About this exercise: Repeat the records below line by line, exactly, finishing on the line that contains "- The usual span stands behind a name".

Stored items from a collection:
----
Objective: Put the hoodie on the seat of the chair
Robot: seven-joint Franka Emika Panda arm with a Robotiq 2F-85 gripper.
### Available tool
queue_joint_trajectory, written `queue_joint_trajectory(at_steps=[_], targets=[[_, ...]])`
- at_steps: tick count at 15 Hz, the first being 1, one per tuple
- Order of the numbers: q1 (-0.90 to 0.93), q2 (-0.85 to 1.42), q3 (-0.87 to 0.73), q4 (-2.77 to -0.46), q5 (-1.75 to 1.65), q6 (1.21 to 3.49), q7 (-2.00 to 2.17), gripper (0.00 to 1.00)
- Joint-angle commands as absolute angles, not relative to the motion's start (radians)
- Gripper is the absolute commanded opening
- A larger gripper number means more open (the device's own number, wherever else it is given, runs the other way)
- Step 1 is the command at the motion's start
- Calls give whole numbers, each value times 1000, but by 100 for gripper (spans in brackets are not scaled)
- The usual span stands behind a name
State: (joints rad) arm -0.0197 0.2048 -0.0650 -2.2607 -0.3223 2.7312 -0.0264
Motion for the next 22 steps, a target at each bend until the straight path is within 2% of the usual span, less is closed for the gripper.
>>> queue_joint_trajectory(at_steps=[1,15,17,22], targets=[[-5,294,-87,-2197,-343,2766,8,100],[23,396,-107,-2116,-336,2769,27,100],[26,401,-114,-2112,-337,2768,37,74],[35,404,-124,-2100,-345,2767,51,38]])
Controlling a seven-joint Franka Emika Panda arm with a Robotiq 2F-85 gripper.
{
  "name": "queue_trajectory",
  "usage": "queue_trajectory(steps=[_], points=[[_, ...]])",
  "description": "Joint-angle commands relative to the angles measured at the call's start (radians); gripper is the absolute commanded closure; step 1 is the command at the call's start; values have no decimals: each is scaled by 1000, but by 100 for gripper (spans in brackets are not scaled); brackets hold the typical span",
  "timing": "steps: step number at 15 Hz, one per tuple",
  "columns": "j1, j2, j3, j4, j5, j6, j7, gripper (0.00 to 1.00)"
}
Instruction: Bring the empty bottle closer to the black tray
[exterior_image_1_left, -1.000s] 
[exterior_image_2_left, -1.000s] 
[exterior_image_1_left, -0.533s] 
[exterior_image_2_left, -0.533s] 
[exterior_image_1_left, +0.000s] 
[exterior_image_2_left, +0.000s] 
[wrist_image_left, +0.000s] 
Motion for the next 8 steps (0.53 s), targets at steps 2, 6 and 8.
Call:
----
Written answer:
Objective: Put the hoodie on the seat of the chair
Robot: seven-joint Franka Emika Panda arm with a Robotiq 2F-85 gripper.
### Available tool
queue_joint_trajectory, written `queue_joint_trajectory(at_steps=[_], targets=[[_, ...]])`
- at_steps: tick count at 15 Hz, the first being 1, one per tuple
- Order of the numbers: q1 (-0.90 to 0.93), q2 (-0.85 to 1.42), q3 (-0.87 to 0.73), q4 (-2.77 to -0.46), q5 (-1.75 to 1.65), q6 (1.21 to 3.49), q7 (-2.00 to 2.17), gripper (0.00 to 1.00)
- Joint-angle commands as absolute angles, not relative to the motion's start (radians)
- Gripper is the absolute commanded opening
- A larger gripper number means more open (the device's own number, wherever else it is given, runs the other way)
- Step 1 is the command at the motion's start
- Calls give whole numbers, each value times 1000, but by 100 for gripper (spans in brackets are not scaled)
- The usual span stands behind a name

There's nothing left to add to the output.